Ilker Kahramanoglu*, Merve Baktiroglu, Oguz Yucel and Fatma Ferda Verit
Department of Obstetrics and Gynecology, Suleymaniye Birth and Women Health Hospital for Research and Training, Istanbul, Turkey
*Corresponding Author: Ilker Kahramanoglu, Department of Obstetrics and Gynecology, Suleymaniye Birth and Women Health Hospital for Research and Training, Istanbul, Turkey, Tel: +90 533 474 64 97 Email:

Abstract

Background: Severe hyponatremia is a very rare, mortal complication of preeclampsia and has been described in fourteen cases.
Case presentation: A previously well, 29-year-old woman, gravida 2, para 1, was admitted at 34 weeks’ gestation with premature contractions. Her blood pressure was 150/90 mm Hg in both arms and she had mild proteinuria. On the third day of hospitalisation, sodium level was 120 mEq/L. On the same day, patient started to have headache. Cesarean delivery was performed because of prior cesarean section. On the first postoperative day, serum sodium level fell to 115 mEq/L. Patient had a generalised seizure After 24 hours of oral fluid restriction and 50 ml/hour isotonic sodium chloride administration, serum sodium increased to 127 mmol/L and by 48 hours, it returned to normal.
Conclusion: The prediction, prevention and management of hyponatremia in preeclamptic patients require attention since this condition may predispose to convulsions, maternal mortality and fetal damage.

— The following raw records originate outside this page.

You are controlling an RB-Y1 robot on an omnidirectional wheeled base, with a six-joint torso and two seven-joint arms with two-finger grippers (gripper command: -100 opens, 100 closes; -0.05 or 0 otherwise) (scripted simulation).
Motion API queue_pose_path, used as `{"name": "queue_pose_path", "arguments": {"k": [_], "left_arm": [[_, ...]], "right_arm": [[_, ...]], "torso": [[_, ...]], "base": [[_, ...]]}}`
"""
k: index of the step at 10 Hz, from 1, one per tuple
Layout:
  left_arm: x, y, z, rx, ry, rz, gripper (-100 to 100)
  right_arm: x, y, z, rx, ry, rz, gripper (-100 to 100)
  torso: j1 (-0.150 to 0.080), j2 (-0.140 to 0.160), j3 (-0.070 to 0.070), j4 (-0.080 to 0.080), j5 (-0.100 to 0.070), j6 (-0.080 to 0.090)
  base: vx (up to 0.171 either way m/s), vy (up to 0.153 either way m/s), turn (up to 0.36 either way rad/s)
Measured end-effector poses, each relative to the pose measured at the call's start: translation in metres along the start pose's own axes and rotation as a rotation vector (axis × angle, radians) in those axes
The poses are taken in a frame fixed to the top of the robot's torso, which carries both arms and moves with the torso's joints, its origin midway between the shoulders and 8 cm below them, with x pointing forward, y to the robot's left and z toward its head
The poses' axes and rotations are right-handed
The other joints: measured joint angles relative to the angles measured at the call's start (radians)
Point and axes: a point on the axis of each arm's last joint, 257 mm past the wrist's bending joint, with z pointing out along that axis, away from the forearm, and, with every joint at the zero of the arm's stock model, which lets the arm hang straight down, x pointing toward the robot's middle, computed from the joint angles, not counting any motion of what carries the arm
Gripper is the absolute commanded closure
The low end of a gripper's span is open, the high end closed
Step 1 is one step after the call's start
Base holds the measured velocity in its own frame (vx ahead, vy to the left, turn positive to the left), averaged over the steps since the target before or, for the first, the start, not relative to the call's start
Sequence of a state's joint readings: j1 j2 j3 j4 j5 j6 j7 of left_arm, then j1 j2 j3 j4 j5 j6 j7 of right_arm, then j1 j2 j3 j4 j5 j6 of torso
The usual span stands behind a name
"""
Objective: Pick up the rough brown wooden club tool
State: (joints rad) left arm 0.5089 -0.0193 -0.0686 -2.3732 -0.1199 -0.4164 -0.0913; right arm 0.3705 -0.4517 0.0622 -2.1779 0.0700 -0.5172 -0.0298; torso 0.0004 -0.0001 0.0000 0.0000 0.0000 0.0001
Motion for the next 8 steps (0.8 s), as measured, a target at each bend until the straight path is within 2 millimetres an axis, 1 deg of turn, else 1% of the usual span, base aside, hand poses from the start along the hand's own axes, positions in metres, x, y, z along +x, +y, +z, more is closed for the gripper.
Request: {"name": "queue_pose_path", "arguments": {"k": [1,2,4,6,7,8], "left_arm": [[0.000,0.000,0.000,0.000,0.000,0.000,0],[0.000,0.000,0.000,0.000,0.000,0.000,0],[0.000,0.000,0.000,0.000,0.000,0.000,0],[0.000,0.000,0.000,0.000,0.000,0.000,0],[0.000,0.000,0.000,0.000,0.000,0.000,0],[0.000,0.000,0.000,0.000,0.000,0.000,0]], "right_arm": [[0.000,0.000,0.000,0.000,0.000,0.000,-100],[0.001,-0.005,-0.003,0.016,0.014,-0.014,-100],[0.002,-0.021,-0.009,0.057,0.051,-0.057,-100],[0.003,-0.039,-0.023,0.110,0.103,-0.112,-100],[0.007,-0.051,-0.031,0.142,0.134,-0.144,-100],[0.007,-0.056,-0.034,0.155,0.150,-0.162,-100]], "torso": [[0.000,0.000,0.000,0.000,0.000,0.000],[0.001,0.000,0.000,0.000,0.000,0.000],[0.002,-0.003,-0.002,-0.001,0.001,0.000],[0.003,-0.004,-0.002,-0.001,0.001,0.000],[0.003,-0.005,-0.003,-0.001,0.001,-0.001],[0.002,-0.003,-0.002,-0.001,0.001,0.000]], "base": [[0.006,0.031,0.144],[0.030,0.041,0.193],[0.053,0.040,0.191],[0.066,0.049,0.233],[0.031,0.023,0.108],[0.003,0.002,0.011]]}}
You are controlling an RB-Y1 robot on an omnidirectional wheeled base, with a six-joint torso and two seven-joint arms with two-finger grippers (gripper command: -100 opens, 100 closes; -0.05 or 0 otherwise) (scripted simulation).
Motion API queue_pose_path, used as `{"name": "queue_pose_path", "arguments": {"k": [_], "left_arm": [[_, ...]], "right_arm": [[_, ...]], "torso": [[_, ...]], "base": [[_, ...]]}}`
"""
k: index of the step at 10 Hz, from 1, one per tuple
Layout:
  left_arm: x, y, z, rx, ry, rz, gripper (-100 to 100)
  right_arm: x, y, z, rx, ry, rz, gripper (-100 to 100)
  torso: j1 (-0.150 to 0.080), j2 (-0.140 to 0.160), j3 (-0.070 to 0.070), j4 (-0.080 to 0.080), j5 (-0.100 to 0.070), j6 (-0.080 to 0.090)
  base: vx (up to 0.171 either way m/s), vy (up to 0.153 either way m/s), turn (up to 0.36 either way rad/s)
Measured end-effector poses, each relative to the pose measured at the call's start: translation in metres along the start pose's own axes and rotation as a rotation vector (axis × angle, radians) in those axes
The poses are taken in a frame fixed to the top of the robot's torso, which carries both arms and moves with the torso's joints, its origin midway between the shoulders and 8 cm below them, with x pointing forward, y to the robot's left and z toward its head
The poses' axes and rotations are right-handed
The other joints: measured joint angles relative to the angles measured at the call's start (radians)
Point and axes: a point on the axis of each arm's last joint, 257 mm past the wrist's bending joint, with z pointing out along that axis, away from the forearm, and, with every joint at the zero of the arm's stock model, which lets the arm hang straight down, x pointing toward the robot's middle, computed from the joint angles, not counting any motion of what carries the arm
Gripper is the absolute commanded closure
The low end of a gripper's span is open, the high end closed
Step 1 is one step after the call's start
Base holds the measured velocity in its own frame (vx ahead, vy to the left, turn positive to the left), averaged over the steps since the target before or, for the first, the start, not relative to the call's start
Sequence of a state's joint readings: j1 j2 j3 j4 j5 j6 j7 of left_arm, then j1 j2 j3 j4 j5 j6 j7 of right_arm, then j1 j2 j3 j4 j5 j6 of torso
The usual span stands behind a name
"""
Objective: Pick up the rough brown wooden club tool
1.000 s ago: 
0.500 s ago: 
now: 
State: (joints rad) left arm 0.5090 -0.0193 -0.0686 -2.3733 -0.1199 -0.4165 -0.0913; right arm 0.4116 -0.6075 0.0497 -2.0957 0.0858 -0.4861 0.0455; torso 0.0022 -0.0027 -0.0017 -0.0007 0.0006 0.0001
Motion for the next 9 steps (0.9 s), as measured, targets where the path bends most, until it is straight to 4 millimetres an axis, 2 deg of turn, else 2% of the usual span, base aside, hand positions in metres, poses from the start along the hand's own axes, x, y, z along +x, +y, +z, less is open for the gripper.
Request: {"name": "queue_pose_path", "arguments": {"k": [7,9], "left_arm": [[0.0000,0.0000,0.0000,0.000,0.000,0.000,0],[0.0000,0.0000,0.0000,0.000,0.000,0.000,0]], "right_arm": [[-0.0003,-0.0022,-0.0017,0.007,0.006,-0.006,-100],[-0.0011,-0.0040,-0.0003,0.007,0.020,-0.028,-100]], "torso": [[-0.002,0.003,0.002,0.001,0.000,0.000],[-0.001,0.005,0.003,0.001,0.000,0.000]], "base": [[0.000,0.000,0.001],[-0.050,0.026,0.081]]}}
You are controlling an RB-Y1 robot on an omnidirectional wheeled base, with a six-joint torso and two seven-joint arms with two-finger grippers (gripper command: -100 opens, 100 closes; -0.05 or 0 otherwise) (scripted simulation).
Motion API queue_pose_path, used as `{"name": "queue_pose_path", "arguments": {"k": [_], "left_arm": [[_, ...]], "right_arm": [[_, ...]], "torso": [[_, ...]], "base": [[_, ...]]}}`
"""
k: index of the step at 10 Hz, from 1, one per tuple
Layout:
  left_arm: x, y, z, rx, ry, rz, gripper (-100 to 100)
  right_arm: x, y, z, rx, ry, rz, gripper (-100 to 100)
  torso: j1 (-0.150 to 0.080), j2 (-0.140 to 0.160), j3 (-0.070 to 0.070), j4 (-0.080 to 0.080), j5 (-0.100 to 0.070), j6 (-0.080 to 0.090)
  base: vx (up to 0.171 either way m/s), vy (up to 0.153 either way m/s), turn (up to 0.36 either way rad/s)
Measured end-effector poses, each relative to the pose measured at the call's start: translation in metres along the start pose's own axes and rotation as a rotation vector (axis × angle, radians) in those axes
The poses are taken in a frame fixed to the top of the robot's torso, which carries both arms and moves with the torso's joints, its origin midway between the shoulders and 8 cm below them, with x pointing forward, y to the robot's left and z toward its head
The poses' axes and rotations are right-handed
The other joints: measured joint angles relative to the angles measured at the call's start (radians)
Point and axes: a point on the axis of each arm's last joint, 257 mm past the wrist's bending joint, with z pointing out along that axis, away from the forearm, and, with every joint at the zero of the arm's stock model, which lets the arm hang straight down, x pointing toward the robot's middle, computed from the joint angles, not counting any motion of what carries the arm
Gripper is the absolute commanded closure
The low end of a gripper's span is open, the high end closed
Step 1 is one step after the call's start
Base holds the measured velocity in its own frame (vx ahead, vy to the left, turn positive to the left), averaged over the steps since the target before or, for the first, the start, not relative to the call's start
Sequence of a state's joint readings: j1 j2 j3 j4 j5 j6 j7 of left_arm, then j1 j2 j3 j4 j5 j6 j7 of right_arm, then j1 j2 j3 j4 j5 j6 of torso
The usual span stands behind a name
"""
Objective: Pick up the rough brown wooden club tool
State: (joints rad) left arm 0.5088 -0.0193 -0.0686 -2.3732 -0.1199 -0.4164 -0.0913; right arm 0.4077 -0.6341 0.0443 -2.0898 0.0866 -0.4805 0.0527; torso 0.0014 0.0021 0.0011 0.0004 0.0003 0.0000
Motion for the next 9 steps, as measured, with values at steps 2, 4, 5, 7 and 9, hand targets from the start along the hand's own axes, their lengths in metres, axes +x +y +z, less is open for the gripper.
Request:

Keywords: Hyponatremia, Severe, Preeclampsia, Seizure, Pregnancy

Background

Preeclampsia is a multisystem disorder that complicates 3-8% of pregnancies and accounting 18% of maternal deaths [1,2]. Classically, it is defined as hypertension and proteinuria with onset following the 20th week of pregnancy and associated with symptoms and signs such as edema, visual disturbances, headache and epigastric pain. In preeclamptic cases, no changes in serum sodium, potassium and calcium were found when compared with uncomplicated pregnancies. Total serum magnesium level was found to be significantly lower [3,4]. As a rare complication of preeclampsia, hyponatremia has been described in fourteen cases. The prediction, prevention and management of hyponatremia in these cases requires attention since this condition may predispose to convulsions, maternal mortality and fetal damage.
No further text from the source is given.